All’epoca di Don Bosco solo la stampa era il mass-media moderno, non c’era il cinema, la televisone, internet: fondò una editrice (LDC), scrisse libri e riviste popolari e fece studiare i suoi salesiani. Adoperò il suo talento artistico nella comunicazione globale, dal rapporto personale a quello ambientale, dalla scuola al canto di chiesa, tutto tendeva al bello che è lo splendore del vero e del bene. Ma non fondò nessuna compagnia teatrale, non teorizzò nulla, non scelse nessuna corrente culturale in voga. Non fece mai l’artista come professione, pur avendo le doti, ma fu solo volutamente “dilettante”, cioè colui che amava (dal latino ‘diligo’) preferiva mettere Dio al primo posto e Dio lo usò come suo attore (ad hos = portavoce)!

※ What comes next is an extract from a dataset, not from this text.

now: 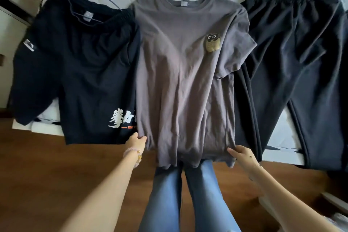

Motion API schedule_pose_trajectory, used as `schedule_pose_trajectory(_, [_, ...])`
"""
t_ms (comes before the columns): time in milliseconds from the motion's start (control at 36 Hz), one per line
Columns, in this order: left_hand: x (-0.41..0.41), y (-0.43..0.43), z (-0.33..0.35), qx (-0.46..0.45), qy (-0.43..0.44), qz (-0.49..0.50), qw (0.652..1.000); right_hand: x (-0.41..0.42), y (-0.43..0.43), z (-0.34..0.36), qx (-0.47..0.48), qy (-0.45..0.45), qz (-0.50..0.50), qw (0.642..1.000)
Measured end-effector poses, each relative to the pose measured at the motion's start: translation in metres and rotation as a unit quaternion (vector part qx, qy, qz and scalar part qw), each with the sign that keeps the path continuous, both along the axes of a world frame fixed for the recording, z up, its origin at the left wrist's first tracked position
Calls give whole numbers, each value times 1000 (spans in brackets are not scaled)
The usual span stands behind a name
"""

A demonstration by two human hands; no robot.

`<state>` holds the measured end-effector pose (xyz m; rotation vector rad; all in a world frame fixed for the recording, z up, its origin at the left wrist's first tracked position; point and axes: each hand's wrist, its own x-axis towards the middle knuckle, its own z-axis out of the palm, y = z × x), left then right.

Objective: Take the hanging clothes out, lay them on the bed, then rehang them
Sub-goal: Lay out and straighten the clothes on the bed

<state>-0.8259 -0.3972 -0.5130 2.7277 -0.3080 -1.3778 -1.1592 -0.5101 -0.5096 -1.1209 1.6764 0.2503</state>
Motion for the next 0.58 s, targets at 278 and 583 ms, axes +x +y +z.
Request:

Il suo sorriso appoggiava sul dolore accettato per amore, la sua allegria è la metabolizzazione dell’amaro quotidiano della vita. E insegnò ai suoi salesiani di trasformare sempre il dolore in amore, le difficoltà in trampolini di lancio, i limiti in fantasia… in pratica la santità! La vera festa ha sempre una radice nelle disavventure!
E’ il nucleo del mistero pasquale: dolore-amore. Le radici sono tutte in Gesù crocifisso, i frutti sono tutti in Gesù risorto.
In questo senso il teatro di don Bosco era pedagogia di santità.